* _Problem statement_:
Starting at the first line of the records below, transcribe each line exactly, ending with the line that contains "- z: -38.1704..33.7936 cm".

* _Supplied records_:
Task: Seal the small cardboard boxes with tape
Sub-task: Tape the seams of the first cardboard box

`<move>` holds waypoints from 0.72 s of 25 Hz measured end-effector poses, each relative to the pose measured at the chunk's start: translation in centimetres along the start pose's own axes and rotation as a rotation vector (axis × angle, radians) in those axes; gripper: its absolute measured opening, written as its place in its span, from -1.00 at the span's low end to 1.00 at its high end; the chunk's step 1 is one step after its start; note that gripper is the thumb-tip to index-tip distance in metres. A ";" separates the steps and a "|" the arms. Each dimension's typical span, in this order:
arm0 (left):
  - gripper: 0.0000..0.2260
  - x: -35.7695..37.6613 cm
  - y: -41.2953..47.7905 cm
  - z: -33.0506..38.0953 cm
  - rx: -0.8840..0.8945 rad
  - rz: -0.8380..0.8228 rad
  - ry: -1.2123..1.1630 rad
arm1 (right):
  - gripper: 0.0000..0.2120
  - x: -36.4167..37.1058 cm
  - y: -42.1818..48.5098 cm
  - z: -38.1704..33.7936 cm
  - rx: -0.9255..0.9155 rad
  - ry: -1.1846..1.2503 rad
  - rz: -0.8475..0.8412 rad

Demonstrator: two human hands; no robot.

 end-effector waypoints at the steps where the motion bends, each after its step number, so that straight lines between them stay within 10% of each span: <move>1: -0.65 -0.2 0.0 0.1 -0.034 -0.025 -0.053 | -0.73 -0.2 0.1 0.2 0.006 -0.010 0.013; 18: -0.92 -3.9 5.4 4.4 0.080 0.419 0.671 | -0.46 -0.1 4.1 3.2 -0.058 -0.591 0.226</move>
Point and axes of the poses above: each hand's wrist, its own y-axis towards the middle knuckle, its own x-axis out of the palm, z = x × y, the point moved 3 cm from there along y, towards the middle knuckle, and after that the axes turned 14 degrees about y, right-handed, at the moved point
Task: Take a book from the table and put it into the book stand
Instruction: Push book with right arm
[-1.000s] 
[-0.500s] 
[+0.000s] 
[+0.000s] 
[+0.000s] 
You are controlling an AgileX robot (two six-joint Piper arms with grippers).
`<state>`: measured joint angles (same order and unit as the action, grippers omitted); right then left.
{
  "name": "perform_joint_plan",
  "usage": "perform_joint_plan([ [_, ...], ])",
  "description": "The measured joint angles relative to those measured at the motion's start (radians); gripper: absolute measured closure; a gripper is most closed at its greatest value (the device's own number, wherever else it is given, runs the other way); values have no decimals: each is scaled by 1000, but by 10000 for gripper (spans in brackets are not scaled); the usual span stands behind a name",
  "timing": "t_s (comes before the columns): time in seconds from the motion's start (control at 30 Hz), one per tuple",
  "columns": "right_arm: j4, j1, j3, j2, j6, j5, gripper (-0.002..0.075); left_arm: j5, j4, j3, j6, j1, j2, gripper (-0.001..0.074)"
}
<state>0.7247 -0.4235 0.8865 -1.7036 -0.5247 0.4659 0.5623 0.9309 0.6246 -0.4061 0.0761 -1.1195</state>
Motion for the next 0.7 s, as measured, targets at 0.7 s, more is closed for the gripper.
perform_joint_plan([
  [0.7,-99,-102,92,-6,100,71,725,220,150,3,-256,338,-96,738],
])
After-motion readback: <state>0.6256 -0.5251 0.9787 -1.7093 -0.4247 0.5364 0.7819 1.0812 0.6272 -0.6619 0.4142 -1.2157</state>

* _Task response_:
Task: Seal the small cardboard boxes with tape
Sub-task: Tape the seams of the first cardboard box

`<move>` holds waypoints from 0.72 s of 25 Hz measured end-effector poses, each relative to the pose measured at the chunk's start: translation in centimetres along the start pose's own axes and rotation as a rotation vector (axis × angle, radians) in those axes; gripper: its absolute measured opening, written as its place in its span, from -1.00 at the span's low end to 1.00 at its high end; the chunk's step 1 is one step after its start; note that gripper is the thumb-tip to index-tip distance in metres. A ";" separates the steps and a "|" the arms. Each dimension's typical span, in this order:
arm0 (left):
  - gripper: 0.0000..0.2260
  - x: -35.7695..37.6613 cm
  - y: -41.2953..47.7905 cm
  - z: -33.0506..38.0953 cm
  - rx: -0.8840..0.8945 rad
  - rz: -0.8380..0.8228 rad
  - ry: -1.2123..1.1630 rad
arm1 (right):
  - gripper: 0.0000..0.2120
  - x: -36.4167..37.1058 cm
  - y: -42.1818..48.5098 cm
  - z: -38.1704..33.7936 cm

The required output is complete.